> [Provided records]
•••

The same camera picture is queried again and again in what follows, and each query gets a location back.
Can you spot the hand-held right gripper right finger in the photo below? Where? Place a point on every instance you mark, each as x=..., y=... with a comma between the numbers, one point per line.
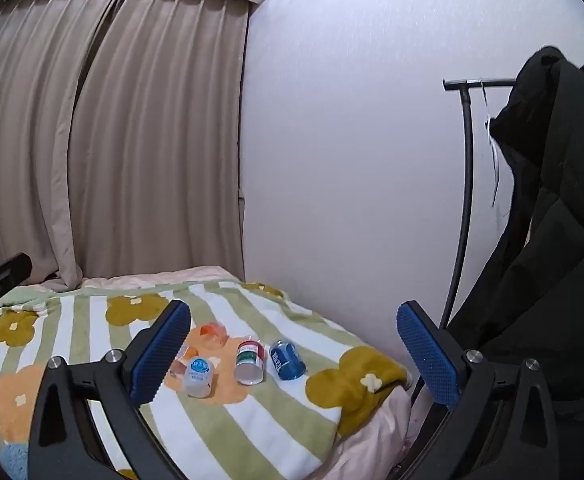
x=428, y=357

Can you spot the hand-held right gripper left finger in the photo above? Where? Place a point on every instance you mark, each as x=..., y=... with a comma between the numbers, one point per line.
x=160, y=355

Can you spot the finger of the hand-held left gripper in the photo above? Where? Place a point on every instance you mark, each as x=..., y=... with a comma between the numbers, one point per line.
x=11, y=267

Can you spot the clear cup orange print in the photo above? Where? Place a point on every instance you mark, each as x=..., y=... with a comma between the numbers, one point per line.
x=185, y=360

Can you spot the white cup blue label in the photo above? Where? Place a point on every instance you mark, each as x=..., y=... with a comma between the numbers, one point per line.
x=199, y=377

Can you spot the orange transparent cup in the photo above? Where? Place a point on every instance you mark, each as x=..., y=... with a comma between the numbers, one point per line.
x=214, y=334

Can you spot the cup with red green label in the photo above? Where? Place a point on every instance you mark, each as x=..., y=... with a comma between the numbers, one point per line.
x=250, y=362

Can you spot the pink bed sheet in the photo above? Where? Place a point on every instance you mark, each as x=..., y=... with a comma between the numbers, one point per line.
x=372, y=435

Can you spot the beige curtain panel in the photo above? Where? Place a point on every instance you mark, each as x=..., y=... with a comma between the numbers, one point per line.
x=26, y=135
x=161, y=135

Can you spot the striped floral blanket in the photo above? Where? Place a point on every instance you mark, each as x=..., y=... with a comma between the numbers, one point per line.
x=272, y=410

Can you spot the black padded coat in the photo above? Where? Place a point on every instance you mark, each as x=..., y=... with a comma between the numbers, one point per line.
x=552, y=220

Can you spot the black metal coat rack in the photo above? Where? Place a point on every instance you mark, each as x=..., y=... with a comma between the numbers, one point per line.
x=468, y=160

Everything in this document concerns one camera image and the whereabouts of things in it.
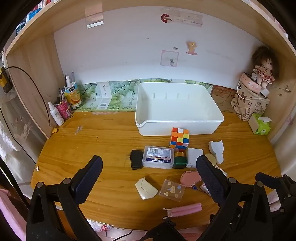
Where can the white lace curtain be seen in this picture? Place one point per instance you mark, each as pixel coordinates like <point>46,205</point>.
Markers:
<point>13,127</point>

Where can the grape-printed paper strip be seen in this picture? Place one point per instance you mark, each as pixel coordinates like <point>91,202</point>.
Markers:
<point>122,92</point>

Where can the white carton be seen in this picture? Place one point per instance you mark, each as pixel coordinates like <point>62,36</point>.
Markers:
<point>103,97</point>

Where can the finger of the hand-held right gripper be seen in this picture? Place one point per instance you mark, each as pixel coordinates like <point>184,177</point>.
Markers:
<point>266,178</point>

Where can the pink oval case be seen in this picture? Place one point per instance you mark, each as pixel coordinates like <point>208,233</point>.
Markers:
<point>190,177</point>

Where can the multicoloured puzzle cube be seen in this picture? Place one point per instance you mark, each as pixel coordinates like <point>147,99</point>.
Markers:
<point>179,136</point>

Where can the white spray bottle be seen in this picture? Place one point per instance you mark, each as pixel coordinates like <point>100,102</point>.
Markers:
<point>57,115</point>

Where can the white foam piece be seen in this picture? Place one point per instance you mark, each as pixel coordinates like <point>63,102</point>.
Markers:
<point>217,150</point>

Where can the white plastic bin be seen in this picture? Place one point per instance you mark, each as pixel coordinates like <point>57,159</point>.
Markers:
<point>175,109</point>

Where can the wooden desk hutch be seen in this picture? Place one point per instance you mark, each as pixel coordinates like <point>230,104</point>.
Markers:
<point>34,58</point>

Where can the clear tape piece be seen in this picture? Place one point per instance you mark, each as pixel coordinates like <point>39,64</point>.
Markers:
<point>93,16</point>

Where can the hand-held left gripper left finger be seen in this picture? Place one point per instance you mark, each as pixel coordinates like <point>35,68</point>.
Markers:
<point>89,183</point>

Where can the white square power adapter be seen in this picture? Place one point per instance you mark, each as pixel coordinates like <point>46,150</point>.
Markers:
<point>194,155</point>

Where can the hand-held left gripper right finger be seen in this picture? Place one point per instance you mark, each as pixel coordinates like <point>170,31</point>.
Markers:
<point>211,180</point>

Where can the green tissue pack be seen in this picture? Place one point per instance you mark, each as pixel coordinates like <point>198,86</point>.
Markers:
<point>262,127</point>

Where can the brown drawing paper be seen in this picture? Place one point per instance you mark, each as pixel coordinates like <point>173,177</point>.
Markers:
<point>222,97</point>

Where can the clear labelled plastic box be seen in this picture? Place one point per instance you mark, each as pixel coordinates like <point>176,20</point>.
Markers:
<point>158,156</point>

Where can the white compact camera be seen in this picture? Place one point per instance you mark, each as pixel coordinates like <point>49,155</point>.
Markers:
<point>205,188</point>

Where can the pink hair roller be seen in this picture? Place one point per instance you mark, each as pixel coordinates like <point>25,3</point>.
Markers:
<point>185,209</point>

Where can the clear case with stickers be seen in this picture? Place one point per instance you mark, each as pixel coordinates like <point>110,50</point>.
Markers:
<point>172,190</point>

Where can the red mushroom sticker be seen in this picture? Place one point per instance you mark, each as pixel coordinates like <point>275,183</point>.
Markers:
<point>165,17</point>

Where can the pink cloth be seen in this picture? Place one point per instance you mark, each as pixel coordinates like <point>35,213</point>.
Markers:
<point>11,215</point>

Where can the brown-haired doll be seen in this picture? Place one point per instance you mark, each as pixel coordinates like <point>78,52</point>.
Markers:
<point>263,69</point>

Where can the pink square sticker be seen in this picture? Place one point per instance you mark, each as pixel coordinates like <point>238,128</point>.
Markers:
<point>170,58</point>

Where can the letter-printed fabric bag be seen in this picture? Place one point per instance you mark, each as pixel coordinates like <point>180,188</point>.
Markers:
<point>245,104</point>

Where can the round beige compact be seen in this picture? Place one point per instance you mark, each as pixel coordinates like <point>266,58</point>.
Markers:
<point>211,158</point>

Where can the orange bear sticker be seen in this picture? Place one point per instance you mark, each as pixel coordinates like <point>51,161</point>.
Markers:
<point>192,47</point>

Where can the black power adapter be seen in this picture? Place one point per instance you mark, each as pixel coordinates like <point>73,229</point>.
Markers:
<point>137,160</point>

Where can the red and white packet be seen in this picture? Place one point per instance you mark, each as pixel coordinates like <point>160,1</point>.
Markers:
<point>104,228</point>

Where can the pink can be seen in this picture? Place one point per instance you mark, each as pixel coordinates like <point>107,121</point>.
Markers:
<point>63,110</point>

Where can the pink dotted box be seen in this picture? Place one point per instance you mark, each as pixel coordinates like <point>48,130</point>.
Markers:
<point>249,83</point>

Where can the orange yellow packet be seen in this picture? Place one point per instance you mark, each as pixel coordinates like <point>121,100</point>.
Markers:
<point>72,96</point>

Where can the green bottle with gold cap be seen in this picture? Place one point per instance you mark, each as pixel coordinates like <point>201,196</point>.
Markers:
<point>180,162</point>

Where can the cream pentagon box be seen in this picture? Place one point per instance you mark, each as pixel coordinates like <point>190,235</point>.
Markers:
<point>145,188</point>

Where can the yellow device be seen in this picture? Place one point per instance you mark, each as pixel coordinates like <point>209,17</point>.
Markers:
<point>3,80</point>

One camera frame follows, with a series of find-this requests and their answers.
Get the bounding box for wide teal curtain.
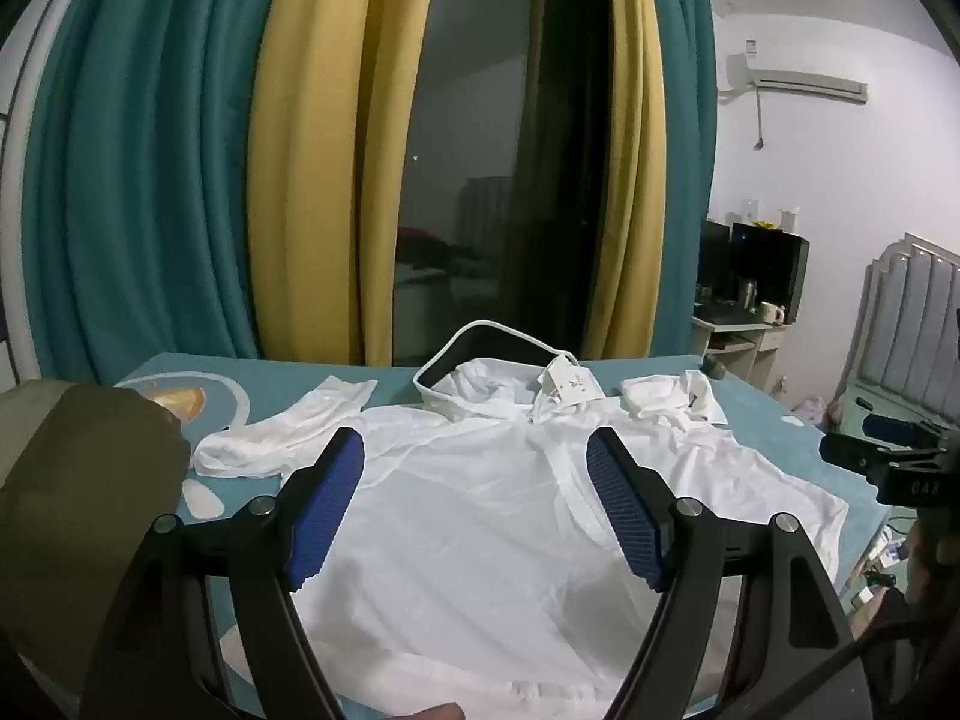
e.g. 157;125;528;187
21;0;297;385

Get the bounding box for grey padded headboard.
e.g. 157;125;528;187
847;232;960;428

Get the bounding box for black computer monitor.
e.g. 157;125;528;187
727;221;811;320

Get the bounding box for narrow yellow curtain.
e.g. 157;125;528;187
585;0;668;359

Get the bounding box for olive green cushion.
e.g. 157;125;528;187
0;381;192;691

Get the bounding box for white desk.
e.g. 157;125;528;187
691;300;788;391

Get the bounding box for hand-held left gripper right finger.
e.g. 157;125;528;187
585;426;875;720

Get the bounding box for white paper tag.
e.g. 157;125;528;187
541;357;601;410

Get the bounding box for white air conditioner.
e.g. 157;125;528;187
718;52;869;106

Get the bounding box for blue dinosaur print blanket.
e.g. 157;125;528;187
112;349;893;720

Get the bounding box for wide yellow curtain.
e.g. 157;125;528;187
247;0;443;367

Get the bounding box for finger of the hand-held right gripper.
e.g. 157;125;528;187
855;396;942;442
819;431;901;472

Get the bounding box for narrow teal curtain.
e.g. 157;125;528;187
645;0;717;357

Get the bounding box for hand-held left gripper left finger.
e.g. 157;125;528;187
79;426;366;720

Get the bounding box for white hooded jacket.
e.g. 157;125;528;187
191;321;850;720

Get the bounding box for dark glass door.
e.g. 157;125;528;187
394;0;623;367

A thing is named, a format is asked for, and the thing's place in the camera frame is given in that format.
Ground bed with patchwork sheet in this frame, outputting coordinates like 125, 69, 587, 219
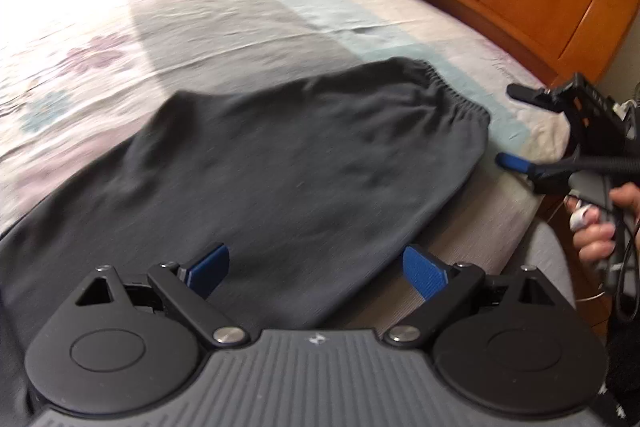
0, 0, 576, 338

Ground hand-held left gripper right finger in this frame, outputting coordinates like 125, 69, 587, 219
384, 245, 573, 351

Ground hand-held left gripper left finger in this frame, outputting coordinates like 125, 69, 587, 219
75, 242, 251, 351

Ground person's right hand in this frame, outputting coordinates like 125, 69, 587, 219
564, 183, 640, 265

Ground black cable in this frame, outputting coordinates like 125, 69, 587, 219
597, 207, 640, 323

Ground dark speckled cloth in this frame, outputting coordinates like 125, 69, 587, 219
595, 319, 640, 427

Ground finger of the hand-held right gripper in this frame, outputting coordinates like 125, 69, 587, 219
495, 152, 583, 196
506, 83, 553, 108

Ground dark grey pants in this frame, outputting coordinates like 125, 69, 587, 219
0, 57, 492, 427

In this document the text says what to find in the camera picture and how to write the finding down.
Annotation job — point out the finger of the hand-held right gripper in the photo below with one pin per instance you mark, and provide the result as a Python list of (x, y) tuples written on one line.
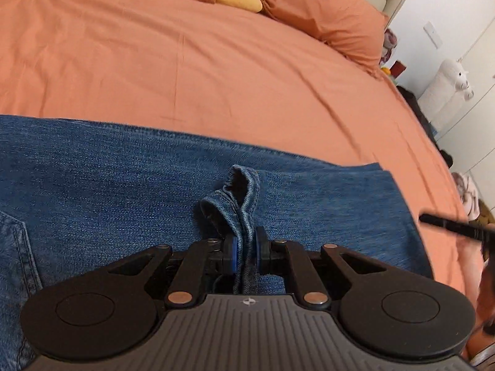
[(452, 228)]

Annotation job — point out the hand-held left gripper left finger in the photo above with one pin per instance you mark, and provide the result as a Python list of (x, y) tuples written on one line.
[(232, 255)]

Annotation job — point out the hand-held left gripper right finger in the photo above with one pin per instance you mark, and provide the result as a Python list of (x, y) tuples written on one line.
[(260, 253)]

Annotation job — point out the blue denim pants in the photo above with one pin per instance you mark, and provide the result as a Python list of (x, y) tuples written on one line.
[(116, 185)]

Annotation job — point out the pink soft toy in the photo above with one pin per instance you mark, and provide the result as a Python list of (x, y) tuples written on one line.
[(468, 195)]

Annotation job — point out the striped grey clothing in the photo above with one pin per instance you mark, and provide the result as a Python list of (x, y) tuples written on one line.
[(485, 357)]

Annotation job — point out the white wardrobe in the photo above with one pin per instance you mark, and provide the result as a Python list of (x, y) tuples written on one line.
[(479, 143)]

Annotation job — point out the black jacket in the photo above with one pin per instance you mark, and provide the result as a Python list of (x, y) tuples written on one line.
[(417, 108)]

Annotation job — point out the white alpaca plush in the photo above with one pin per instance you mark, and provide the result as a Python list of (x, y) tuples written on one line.
[(444, 89), (468, 92)]

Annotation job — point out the red cup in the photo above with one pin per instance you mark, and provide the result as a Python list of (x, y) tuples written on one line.
[(398, 68)]

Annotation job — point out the orange fruit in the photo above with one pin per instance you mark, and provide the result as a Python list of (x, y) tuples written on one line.
[(386, 71)]

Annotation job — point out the pink bear plush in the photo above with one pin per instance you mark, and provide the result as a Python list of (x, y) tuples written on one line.
[(389, 40)]

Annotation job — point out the bed with orange sheet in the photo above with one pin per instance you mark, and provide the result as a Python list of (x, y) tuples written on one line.
[(154, 65)]

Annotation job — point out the white wall switch panel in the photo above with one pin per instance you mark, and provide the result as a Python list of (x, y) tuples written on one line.
[(432, 34)]

•••

> [Work to be completed] Using the data above, return each line that includes the word "document".

> [Solution for this exercise]
Everything in this document concerns one camera image and the whereabouts of things in it.
In this document the text says what to find in the camera picture and how to write the finding down.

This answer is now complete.